**YOUR OBJECTIVE:** Copy out, from the entries below, each line that holds the string "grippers".

[Dataset excerpts]
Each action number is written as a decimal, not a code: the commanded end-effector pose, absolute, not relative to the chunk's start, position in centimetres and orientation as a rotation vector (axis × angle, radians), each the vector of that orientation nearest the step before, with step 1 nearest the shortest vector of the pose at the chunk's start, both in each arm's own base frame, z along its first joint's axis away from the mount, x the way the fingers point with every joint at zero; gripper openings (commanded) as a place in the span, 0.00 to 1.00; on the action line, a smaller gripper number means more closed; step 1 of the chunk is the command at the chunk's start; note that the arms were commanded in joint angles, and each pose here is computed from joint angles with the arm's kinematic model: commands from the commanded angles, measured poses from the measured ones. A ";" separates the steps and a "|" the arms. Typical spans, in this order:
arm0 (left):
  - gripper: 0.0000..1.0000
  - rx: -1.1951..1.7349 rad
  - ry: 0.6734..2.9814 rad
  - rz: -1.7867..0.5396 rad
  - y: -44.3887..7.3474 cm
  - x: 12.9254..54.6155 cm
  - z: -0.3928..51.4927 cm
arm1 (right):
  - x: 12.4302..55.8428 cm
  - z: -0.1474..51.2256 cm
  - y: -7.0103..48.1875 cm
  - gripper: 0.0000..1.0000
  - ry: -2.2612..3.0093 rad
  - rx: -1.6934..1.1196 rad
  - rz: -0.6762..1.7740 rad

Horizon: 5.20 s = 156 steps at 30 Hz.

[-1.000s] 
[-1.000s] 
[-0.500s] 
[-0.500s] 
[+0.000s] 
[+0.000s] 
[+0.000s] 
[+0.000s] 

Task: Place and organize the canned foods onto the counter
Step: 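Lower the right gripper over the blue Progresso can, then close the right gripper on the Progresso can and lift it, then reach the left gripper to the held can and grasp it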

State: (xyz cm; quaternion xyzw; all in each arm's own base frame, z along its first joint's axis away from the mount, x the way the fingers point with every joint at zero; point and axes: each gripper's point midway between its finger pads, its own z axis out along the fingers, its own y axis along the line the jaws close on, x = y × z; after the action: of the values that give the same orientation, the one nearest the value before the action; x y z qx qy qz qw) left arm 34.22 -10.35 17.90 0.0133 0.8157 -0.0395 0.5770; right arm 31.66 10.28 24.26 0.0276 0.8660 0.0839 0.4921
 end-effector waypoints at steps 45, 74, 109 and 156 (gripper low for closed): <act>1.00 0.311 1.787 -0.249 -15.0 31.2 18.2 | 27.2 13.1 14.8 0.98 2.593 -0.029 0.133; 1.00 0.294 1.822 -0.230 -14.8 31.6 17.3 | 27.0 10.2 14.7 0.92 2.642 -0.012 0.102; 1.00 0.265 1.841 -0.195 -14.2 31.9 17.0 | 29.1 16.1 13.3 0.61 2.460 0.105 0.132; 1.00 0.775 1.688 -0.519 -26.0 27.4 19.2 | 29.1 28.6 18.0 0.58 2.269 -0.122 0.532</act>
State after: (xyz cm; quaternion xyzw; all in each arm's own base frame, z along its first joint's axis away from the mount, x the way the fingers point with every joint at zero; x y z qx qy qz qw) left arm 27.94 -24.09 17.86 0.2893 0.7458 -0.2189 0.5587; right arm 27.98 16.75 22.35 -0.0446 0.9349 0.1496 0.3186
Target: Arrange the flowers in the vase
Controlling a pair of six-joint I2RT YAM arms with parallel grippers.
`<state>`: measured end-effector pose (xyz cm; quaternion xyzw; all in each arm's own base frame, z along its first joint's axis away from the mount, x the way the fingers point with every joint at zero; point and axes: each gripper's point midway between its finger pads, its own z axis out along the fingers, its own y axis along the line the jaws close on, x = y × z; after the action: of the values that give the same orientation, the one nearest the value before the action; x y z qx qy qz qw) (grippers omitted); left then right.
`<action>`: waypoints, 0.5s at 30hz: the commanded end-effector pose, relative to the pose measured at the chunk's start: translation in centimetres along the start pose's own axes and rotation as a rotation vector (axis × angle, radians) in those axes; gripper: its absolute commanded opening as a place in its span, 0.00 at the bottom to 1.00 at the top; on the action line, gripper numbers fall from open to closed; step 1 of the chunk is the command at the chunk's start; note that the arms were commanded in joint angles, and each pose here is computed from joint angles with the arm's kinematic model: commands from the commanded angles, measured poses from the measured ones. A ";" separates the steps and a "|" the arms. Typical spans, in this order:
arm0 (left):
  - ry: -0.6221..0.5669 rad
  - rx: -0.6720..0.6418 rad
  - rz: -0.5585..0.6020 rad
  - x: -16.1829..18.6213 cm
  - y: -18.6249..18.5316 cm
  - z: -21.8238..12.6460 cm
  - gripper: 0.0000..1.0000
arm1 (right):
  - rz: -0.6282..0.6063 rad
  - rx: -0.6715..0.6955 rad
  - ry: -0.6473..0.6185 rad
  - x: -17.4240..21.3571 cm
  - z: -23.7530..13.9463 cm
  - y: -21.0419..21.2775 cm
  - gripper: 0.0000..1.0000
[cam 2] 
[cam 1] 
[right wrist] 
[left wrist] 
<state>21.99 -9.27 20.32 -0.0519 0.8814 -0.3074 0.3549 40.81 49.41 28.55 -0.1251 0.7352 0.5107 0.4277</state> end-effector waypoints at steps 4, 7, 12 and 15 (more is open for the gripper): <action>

**RESPONSE TO THIS TASK:**
Controlling a pair of six-joint I2RT YAM arms with parallel grippers.
`<state>`: measured end-effector pose (xyz cm; quaternion xyzw; all in each arm's own base frame, z along its first joint's axis away from the mount, x the way the fingers point with every joint at zero; point and axes: each gripper's point midway between its finger pads, its own z axis out along the fingers, its own y axis along the line the jaws close on, x = y × z; after the action: of the values that give the same orientation, the one nearest the value before the action; x y z qx qy qz qw) (grippers omitted); left then right.

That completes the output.